The results demonstrate the successful development and application of a novel eT-patch for efficient melanoma treatment. The synergistic combination of PTT and ES in the PES treatment resulted in significantly enhanced anti-tumor effects compared to either therapy alone. The superior performance of the eT-patch is attributed to the synergistic effects of MXene's photothermal properties and ES's ability to trigger pyroptosis and apoptosis. The transparent nature of the patch allows for real-time monitoring of treatment progress, minimizing the risk of tissue damage. The excellent biocompatibility and minimal systemic toxicity of the eT-patch make it a promising candidate for clinical translation.

This study successfully developed a wearable, dual-responsive eT-patch for effective melanoma treatment. The patch's transparency enables real-time monitoring of treatment effects. PES treatment triggered both apoptosis and pyroptosis in melanoma cells, leading to significant tumor suppression in vivo. The eT-patch exhibits high biosafety and stability. This work opens new avenues for exploring advanced patch materials for cancer treatment and expands the biomedical applications of ionic gels. Future research could focus on optimizing the patch's design, exploring different MXene compositions, and conducting larger-scale preclinical studies before clinical trials.

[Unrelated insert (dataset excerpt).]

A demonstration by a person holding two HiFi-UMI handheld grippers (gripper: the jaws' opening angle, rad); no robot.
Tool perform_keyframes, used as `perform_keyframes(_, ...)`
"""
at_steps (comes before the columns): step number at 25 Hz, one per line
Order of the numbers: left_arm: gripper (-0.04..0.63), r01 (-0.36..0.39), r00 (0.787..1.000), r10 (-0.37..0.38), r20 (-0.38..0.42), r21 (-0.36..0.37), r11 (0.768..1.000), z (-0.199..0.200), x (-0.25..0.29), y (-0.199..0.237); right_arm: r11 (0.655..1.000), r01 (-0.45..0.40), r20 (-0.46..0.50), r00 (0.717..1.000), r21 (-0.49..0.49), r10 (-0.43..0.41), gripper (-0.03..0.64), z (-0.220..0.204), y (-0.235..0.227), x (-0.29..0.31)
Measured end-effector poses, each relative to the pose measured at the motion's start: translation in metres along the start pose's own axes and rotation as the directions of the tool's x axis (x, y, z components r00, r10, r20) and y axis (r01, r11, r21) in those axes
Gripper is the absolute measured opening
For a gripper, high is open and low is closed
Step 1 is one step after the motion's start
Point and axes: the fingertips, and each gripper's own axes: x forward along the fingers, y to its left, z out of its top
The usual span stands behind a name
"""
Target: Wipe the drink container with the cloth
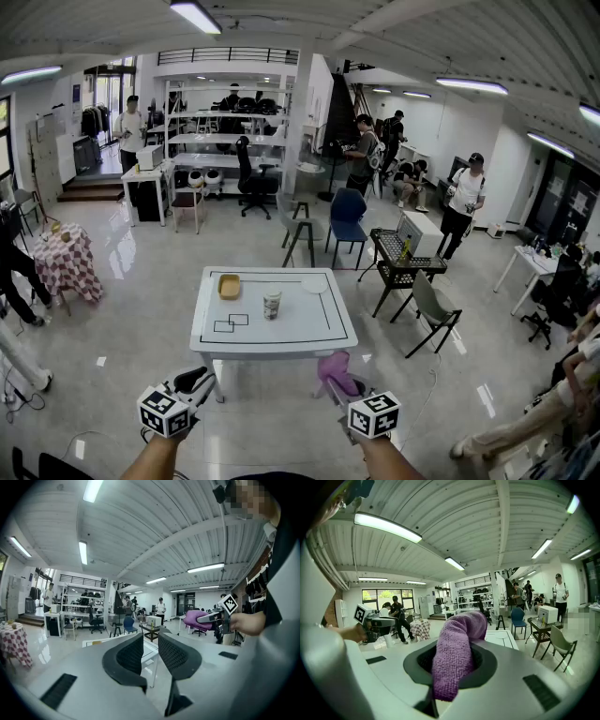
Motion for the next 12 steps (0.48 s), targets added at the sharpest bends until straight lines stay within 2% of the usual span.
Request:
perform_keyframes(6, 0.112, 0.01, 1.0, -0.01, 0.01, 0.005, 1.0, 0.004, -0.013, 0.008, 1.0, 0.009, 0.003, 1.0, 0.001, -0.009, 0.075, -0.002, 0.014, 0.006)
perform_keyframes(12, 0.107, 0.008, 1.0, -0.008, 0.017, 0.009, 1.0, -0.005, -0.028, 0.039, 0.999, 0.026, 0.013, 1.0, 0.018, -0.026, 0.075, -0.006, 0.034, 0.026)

The study was conducted using a B16F10 mouse model, which might not fully represent the complexity of human melanoma. The long-term effects of the eT-patch on the surrounding normal tissues require further investigation. The optimal parameters for PES treatment might vary depending on tumor characteristics and individual patient responses. A larger sample size in animal studies would be needed to solidify the current findings.